- Exercise brief -
Which lines of the records contain the word "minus"? Copy each one.
• • •
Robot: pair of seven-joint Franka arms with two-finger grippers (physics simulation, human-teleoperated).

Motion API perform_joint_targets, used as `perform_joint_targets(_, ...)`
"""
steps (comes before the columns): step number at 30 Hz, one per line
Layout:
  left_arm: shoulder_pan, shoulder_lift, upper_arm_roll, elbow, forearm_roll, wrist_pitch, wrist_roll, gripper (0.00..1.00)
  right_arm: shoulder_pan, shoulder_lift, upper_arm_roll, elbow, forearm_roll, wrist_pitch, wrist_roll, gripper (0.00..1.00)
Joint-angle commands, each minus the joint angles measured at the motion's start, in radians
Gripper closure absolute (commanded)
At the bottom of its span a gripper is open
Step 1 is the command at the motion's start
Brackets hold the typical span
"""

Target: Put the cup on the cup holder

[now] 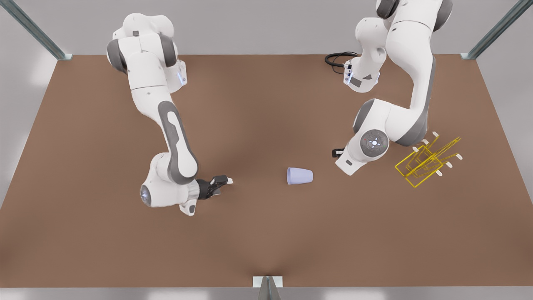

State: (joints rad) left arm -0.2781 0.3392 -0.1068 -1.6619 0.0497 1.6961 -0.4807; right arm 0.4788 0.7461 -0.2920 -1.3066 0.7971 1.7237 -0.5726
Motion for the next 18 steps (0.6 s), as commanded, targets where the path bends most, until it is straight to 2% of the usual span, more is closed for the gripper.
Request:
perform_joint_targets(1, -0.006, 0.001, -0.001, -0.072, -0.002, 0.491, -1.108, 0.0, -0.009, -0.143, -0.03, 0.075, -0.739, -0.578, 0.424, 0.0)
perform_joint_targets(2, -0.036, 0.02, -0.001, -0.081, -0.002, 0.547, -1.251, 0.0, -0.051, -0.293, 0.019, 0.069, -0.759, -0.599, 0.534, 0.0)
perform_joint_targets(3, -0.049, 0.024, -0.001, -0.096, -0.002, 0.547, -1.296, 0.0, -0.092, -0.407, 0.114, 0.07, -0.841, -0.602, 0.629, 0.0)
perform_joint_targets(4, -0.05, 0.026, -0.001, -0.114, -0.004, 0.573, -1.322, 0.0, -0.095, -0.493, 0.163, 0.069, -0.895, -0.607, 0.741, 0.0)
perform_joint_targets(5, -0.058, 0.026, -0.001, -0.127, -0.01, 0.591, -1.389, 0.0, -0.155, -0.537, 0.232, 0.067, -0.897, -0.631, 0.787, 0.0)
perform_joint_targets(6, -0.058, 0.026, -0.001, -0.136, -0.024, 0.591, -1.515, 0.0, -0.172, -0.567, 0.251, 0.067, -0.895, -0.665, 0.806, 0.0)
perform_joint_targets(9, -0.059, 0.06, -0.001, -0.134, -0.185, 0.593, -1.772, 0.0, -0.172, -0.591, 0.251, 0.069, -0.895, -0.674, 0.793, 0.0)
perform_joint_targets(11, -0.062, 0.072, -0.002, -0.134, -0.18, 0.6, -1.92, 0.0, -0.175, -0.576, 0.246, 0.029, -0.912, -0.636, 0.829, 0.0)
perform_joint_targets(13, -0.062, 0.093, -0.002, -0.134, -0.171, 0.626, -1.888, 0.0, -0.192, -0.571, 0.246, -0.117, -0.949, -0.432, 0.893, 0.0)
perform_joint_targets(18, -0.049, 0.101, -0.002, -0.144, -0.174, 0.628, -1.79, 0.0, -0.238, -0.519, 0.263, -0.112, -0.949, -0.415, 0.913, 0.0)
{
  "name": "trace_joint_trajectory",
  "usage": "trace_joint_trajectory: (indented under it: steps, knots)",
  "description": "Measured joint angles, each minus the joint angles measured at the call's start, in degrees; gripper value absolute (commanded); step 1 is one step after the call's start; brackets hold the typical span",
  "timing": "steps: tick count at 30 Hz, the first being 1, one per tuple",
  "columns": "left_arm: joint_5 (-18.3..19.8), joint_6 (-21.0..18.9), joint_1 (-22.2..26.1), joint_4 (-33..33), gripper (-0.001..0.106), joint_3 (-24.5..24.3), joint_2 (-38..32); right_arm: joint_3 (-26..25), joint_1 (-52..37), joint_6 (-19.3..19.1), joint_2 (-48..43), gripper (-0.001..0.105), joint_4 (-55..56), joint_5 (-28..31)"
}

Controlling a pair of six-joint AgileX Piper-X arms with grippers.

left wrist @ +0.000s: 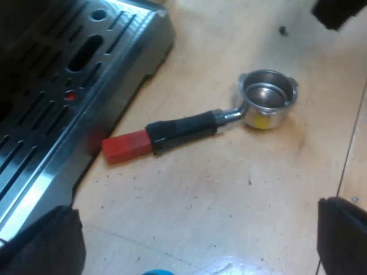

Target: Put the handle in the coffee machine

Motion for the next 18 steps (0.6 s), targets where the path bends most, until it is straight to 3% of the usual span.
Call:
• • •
- Output below -
Joint-angle commands, each minus the joint angles measured at the motion's start, in radians
  "description": "Measured joint angles, each minus the joint angles measured at the call's start, in degrees; gripper value absolute (commanded); step 1 is one step after the call's start; brackets hold the typical span",

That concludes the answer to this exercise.